Revenons à un sujet qui me concerne de plus près. Je me souviens du temps où je participais à des rotations de personnel dans une unité de psychiatrie en tant qu’étudiant en médecine, à l’Institut Allan Memorial de McGill. L’institut était situé à Ravenscrag, dans l’ancien manoir sur le sommet de la colline de Sir Hugh Allan, un magnat canadien du transport de marchandises et de l’industrie ferroviaire des années 1800. Même si nous trouvions l’endroit un peu étrange, nous ne savions pas alors que les patients qui y avaient été hospitalisés durant les années 1950 et 1960 avaient participé sans le savoir à des expériences menées dans le cadre du projet MK Ultra de la CIA. Ce projet était dirigé à l’Institut Allan par le Dr Donald Ewen Cameron, un influent psychiatre et nommé à une occasion président de l’Association des psychiatres du Canada et de l’American Psychiatric Association. Les sujets ont reçu du LSD, des électrochocs de haute intensité et un traitement dit « méthode de confrontation psychique » alors qu’ils se trouvaient souvent dans un coma provoqué par des médicaments. Le projet MK Ultra s’est poursuivi jusqu’en 1973. En 1992, des victimes canadiennes ont reçu une compensation, alors que d’autres n’ont rien reçu.

Ce qui me ramène à mon point de départ, c’est-à-dire au film Three Identical Strangers. Étant père de jumeaux, j’ai toujours aimé les histoires sur les jumeaux, les triplets et les naissances multiples.

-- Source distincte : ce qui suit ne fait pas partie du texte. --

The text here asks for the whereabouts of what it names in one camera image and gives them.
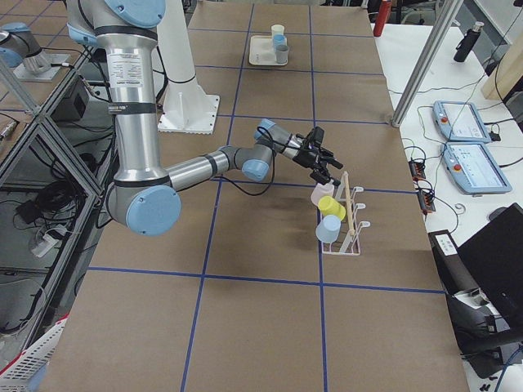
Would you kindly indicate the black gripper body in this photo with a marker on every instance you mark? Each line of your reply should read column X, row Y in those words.
column 305, row 158

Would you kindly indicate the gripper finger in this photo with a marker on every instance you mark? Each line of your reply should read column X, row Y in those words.
column 322, row 176
column 327, row 157

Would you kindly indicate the pink plastic cup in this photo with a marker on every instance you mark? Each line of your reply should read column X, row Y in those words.
column 320, row 191

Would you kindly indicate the yellow plastic cup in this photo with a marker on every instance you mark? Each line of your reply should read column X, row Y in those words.
column 330, row 206

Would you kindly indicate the light blue plastic cup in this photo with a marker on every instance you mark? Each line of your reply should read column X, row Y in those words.
column 328, row 229

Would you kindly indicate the cream plastic cup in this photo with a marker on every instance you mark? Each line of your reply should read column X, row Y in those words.
column 277, row 29

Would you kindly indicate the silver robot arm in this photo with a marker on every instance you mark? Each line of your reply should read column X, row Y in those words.
column 153, row 87

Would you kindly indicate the grey plastic cup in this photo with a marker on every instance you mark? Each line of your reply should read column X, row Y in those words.
column 281, row 54

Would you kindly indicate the cream plastic tray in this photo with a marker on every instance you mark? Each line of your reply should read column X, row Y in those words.
column 261, row 51

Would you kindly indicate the far blue teach pendant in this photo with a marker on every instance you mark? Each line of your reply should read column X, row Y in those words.
column 459, row 121

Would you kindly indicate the blue teach pendant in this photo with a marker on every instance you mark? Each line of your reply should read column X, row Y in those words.
column 473, row 168
column 459, row 121

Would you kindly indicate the near blue teach pendant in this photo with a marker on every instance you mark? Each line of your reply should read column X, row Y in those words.
column 473, row 168

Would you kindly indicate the red cylinder bottle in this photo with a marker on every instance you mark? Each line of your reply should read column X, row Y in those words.
column 384, row 12

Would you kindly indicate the black water bottle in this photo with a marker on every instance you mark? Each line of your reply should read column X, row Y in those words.
column 465, row 46

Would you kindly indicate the black computer monitor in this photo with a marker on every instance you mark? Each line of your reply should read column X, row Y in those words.
column 493, row 257

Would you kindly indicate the white wire cup rack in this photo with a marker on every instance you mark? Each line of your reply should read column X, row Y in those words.
column 347, row 242

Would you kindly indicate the aluminium frame post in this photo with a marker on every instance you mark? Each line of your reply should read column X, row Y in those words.
column 436, row 37

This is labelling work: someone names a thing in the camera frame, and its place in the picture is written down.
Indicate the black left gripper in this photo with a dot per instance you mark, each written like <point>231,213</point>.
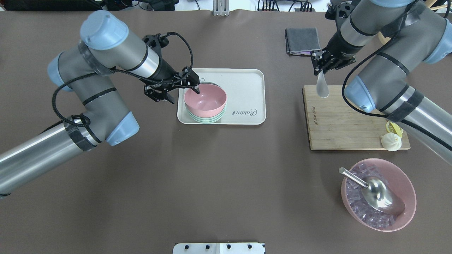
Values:
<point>165,73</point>

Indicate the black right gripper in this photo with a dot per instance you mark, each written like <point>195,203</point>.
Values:
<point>338,44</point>

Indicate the white ceramic spoon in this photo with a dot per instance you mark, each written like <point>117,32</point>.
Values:
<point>322,88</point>

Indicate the small pink bowl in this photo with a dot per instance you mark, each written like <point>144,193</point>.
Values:
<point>204,100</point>

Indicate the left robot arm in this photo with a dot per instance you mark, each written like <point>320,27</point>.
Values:
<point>90,109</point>

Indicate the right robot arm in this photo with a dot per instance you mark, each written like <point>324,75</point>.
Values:
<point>416,35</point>

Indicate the large pink bowl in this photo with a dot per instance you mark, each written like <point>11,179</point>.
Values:
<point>399,183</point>

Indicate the folded grey cloth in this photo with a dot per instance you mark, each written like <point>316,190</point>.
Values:
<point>301,41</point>

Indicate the bamboo cutting board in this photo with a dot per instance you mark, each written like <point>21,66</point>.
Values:
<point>333,126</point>

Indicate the white rabbit tray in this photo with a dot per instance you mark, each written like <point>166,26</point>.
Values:
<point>245,91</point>

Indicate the lower lemon slice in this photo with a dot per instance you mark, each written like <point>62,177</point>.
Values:
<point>394,128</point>

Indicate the white steamed bun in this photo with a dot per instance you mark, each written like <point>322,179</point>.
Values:
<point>391,141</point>

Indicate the clear ice cubes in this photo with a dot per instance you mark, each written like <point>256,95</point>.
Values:
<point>357,202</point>

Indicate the wooden mug stand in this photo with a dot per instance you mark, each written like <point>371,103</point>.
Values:
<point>443,5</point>

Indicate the metal ice scoop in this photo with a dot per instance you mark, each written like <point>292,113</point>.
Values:
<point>376,193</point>

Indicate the aluminium frame post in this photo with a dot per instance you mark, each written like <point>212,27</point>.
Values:
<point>221,7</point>

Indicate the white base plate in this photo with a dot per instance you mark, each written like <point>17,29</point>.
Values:
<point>220,248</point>

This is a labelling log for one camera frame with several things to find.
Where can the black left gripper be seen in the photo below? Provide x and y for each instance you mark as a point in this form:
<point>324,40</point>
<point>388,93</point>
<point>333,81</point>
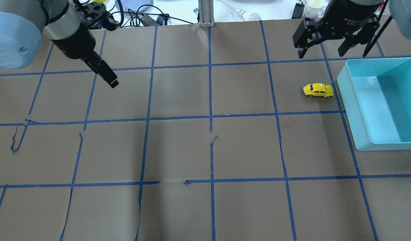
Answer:
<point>74,43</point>

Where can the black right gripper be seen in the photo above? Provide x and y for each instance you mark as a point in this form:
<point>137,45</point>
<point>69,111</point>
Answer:
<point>353,15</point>

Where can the yellow beetle toy car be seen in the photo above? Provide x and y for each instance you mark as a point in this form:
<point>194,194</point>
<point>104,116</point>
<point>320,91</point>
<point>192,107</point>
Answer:
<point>318,90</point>

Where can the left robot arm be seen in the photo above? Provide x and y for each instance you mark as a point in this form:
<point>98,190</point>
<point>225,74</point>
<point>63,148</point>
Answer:
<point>65,22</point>

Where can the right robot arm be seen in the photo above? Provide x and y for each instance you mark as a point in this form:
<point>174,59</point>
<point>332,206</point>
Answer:
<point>398,10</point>

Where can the light blue plastic bin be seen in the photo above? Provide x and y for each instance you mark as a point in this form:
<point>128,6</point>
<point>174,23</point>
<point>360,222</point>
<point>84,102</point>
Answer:
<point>377,97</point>

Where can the aluminium frame post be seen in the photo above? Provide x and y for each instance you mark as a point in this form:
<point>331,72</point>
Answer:
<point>206,13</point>

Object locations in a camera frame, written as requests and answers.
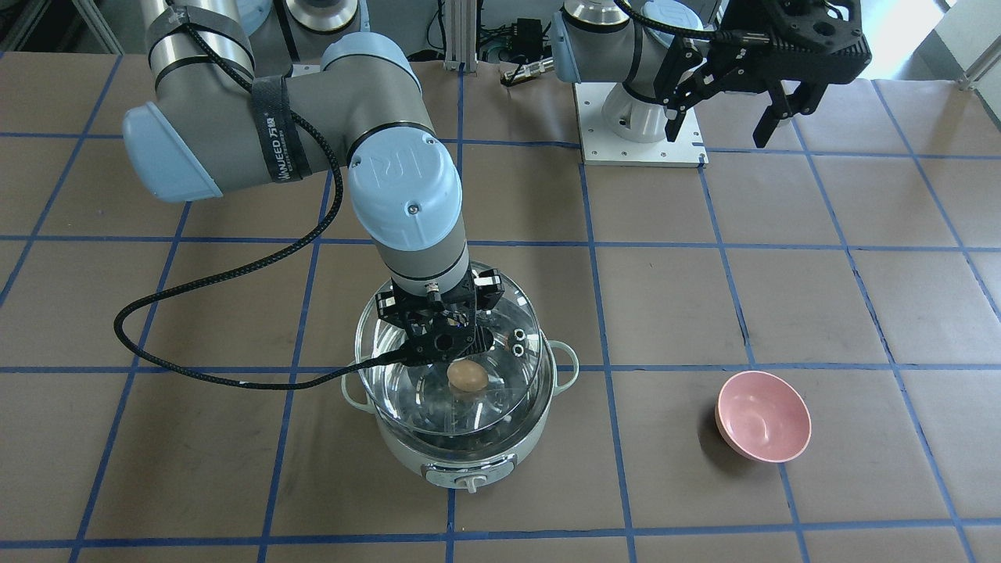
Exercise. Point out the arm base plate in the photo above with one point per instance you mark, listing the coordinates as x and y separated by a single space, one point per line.
617 129

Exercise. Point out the black power adapter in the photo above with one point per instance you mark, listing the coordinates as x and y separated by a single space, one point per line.
527 40

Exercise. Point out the brown egg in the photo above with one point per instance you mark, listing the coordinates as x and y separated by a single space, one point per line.
467 376

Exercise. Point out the glass pot lid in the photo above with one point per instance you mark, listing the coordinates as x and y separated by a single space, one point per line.
494 382

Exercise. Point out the aluminium frame post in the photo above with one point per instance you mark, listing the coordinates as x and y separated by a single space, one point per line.
461 35

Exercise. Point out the pink bowl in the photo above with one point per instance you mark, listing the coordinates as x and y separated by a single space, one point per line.
763 418

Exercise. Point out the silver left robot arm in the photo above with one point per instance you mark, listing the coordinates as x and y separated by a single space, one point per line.
661 63

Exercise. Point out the mint green cooking pot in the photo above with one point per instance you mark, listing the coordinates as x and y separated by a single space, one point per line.
473 461

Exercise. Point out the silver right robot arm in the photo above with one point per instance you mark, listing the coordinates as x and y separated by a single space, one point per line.
218 125

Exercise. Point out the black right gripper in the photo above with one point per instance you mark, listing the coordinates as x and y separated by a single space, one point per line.
389 306

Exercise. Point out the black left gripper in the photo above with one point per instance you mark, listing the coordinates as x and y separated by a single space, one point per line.
740 56

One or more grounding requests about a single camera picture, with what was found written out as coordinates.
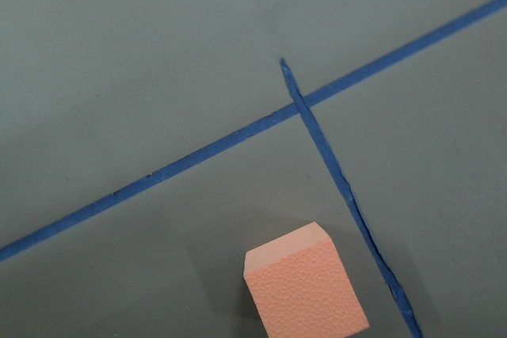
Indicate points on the orange foam block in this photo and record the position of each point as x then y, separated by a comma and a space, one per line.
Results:
301, 288

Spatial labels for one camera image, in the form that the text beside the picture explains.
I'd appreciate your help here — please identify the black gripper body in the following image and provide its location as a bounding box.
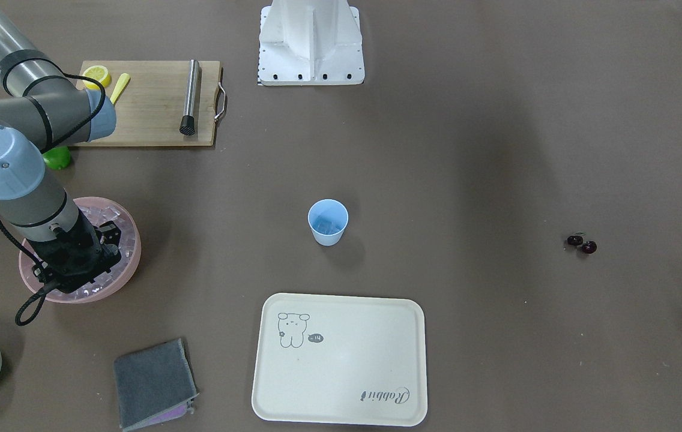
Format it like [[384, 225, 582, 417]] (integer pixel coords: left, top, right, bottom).
[[29, 219, 121, 293]]

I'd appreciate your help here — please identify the light blue plastic cup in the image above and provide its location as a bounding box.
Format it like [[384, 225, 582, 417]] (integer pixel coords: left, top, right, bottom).
[[307, 199, 349, 247]]

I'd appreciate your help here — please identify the dark cherries pair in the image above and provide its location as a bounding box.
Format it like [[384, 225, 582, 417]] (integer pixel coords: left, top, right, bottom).
[[566, 232, 598, 254]]

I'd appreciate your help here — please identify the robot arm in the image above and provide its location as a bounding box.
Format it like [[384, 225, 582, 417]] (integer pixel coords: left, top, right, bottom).
[[0, 10, 121, 293]]

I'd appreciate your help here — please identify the pink bowl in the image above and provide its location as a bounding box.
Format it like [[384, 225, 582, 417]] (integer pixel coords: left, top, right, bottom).
[[46, 196, 142, 304]]

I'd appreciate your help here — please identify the green lime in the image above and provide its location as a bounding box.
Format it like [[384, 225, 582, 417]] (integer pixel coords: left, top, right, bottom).
[[42, 146, 73, 170]]

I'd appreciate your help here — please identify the grey folded cloth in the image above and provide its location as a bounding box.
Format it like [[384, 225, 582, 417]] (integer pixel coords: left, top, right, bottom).
[[113, 338, 198, 431]]

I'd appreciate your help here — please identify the wooden cutting board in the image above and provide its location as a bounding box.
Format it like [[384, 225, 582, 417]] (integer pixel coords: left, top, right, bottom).
[[78, 60, 225, 148]]

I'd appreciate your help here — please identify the steel muddler black tip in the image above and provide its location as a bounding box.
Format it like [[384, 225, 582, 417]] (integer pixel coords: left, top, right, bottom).
[[179, 59, 201, 136]]

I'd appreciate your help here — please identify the yellow plastic knife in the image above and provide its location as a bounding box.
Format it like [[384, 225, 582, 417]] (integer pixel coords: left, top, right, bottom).
[[110, 73, 131, 106]]

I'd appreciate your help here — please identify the cream rabbit tray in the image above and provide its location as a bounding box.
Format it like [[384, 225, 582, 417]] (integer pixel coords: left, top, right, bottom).
[[251, 293, 428, 427]]

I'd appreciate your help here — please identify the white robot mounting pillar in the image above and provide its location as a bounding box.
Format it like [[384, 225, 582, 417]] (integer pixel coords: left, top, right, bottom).
[[257, 1, 366, 86]]

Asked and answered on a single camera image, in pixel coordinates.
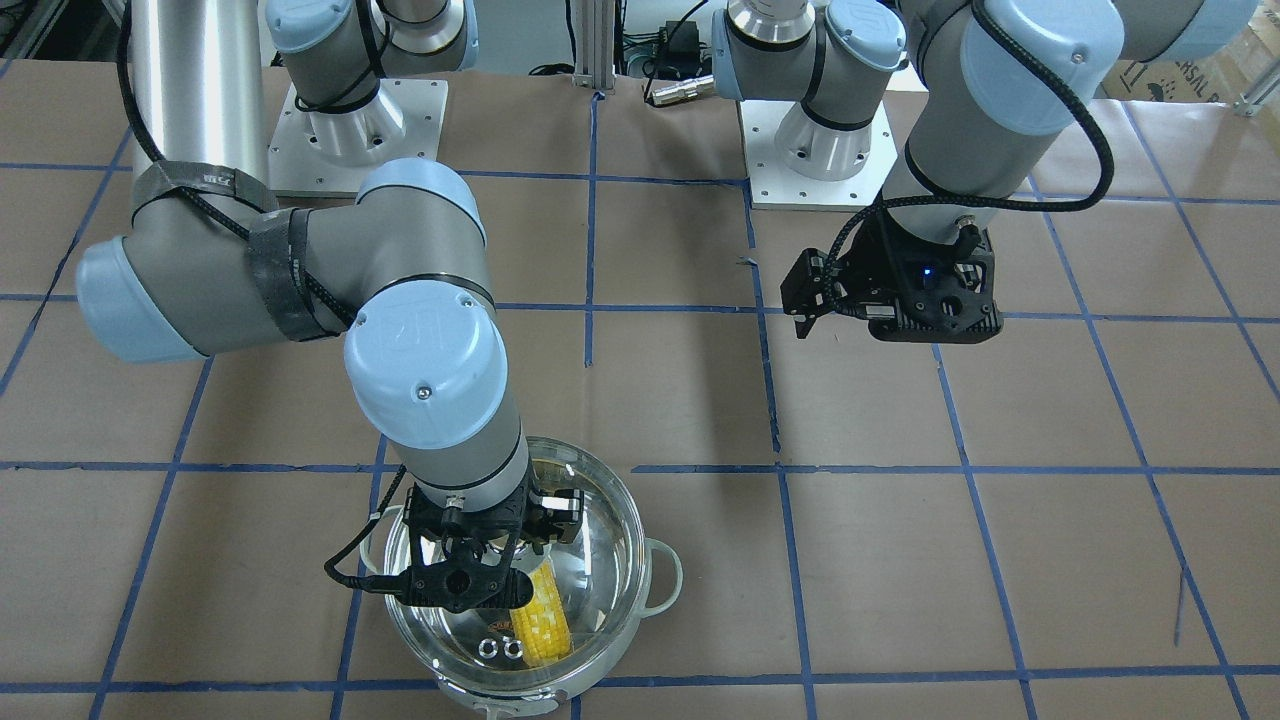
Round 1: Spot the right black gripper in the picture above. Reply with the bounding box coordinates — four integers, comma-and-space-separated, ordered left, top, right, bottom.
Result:
404, 486, 547, 561

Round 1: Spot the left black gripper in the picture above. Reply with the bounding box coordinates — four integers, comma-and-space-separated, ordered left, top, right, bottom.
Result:
780, 210, 991, 340

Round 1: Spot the yellow corn cob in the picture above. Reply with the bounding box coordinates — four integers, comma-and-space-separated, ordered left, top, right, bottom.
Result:
509, 557, 573, 667

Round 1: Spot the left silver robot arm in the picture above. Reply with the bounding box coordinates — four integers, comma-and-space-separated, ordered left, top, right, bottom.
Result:
712, 1, 1256, 345

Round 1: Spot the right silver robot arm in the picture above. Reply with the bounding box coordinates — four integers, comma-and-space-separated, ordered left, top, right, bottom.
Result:
76, 1, 561, 543

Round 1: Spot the pale green cooking pot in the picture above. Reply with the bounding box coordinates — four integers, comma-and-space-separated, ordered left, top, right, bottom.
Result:
365, 436, 685, 720

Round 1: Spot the cardboard box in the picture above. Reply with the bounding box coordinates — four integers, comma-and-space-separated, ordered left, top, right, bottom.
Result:
1102, 4, 1277, 104

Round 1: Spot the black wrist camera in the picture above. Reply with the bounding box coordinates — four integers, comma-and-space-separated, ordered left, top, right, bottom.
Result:
869, 217, 1004, 345
402, 488, 585, 612

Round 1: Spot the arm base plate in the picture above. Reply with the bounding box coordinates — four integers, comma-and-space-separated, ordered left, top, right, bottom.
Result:
739, 100, 897, 211

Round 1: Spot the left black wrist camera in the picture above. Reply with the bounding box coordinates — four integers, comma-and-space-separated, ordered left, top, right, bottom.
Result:
869, 217, 1004, 345

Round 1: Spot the aluminium frame post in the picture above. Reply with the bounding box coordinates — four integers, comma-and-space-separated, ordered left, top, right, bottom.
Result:
570, 0, 620, 95

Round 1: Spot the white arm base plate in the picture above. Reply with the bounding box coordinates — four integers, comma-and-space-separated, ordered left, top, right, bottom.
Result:
268, 79, 449, 199

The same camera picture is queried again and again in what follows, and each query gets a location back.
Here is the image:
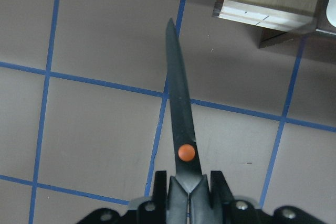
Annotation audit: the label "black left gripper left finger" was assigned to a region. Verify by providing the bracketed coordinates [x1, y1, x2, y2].
[152, 170, 167, 223]

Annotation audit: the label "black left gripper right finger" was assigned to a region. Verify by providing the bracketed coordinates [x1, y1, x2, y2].
[211, 170, 234, 223]

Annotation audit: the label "grey orange scissors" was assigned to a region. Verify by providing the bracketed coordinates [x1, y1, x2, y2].
[165, 19, 223, 223]

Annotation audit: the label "dark wooden drawer cabinet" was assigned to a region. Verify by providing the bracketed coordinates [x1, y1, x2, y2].
[259, 0, 335, 49]

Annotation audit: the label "brown paper table mat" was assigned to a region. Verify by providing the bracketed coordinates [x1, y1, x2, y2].
[1, 0, 335, 223]

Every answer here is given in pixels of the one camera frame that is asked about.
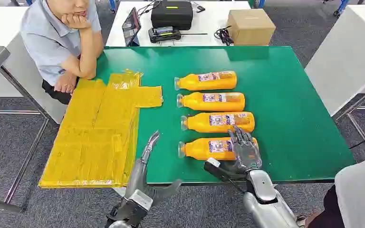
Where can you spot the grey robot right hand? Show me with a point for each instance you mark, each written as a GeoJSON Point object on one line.
{"type": "Point", "coordinates": [247, 155]}

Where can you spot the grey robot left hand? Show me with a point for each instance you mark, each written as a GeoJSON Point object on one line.
{"type": "Point", "coordinates": [140, 176]}

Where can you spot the orange drink bottle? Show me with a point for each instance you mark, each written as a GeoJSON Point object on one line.
{"type": "Point", "coordinates": [198, 103]}
{"type": "Point", "coordinates": [201, 124]}
{"type": "Point", "coordinates": [201, 83]}
{"type": "Point", "coordinates": [198, 150]}

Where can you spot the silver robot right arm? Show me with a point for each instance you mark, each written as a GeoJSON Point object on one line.
{"type": "Point", "coordinates": [264, 204]}

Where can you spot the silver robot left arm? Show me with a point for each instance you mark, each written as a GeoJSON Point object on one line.
{"type": "Point", "coordinates": [122, 217]}

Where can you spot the yellow plastic sheet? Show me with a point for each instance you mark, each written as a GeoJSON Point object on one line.
{"type": "Point", "coordinates": [97, 135]}

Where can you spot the green table mat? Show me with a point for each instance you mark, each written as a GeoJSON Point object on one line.
{"type": "Point", "coordinates": [280, 104]}

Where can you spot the person's hand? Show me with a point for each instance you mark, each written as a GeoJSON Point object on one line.
{"type": "Point", "coordinates": [75, 22]}
{"type": "Point", "coordinates": [64, 83]}

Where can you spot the standing person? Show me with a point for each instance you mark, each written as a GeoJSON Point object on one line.
{"type": "Point", "coordinates": [362, 195]}

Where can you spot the brown cardboard box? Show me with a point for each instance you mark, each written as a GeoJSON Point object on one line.
{"type": "Point", "coordinates": [251, 26]}

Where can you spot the white table with metal legs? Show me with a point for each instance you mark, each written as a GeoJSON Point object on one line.
{"type": "Point", "coordinates": [346, 59]}

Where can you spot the black remote controller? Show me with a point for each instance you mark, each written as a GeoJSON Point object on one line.
{"type": "Point", "coordinates": [164, 34]}

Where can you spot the black tablet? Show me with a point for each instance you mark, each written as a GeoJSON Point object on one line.
{"type": "Point", "coordinates": [131, 26]}

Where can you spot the seated person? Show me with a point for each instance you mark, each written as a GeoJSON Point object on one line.
{"type": "Point", "coordinates": [50, 44]}

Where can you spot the black carrying case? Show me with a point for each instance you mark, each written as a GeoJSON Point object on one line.
{"type": "Point", "coordinates": [171, 14]}

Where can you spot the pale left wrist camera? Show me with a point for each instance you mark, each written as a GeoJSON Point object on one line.
{"type": "Point", "coordinates": [141, 199]}

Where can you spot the dark right wrist camera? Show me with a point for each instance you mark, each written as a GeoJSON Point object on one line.
{"type": "Point", "coordinates": [215, 170]}

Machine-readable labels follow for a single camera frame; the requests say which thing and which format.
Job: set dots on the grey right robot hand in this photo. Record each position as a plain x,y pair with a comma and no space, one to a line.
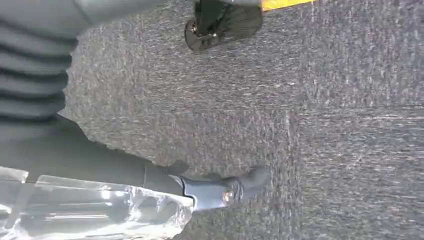
82,172

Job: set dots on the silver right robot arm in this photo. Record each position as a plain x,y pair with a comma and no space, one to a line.
30,63

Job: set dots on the yellow floor tape square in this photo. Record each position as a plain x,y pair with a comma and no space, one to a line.
285,3

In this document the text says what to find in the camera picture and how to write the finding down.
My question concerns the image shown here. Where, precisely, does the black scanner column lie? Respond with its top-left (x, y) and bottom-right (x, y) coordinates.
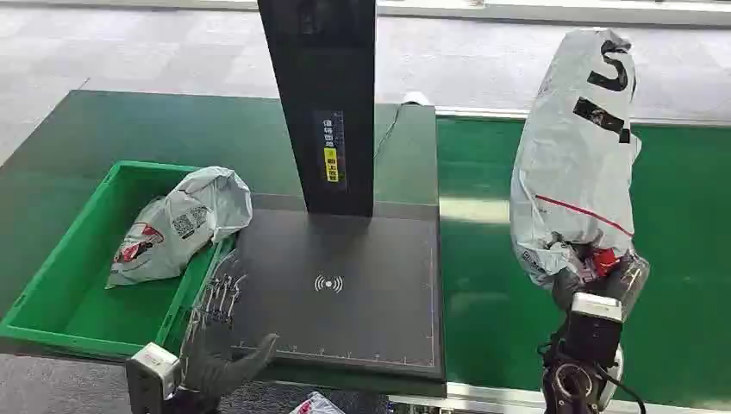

Sans vous dévoiler l’intrigue de ce film, que je vous recommande fortement, je vous dirai que l’histoire concerne des triplets identiques adoptés par trois familles différentes de l’état de New York en 1961 et qui ignoraient l’existence de leur fratrie jusqu’à ce que la chance les réunisse en 1980. Ils connaissent alors un moment de gloire, mais leur avenir compte son lot de tragédie, par exemple la découverte que leur adoption faisait partie d’une étude scientifique ayant mal tourné, à l’image des études que j’ai décrites précédemment.

La prochaine fois que vous vous questionnerez sur les raisons justifiant la plus grande rigueur des critères d’admission des patients aux essais cliniques, souvenez-vous que la réponse se trouve dans les manquements commis par les chercheurs scientifiques, qui ont été corrigés depuis peu de temps.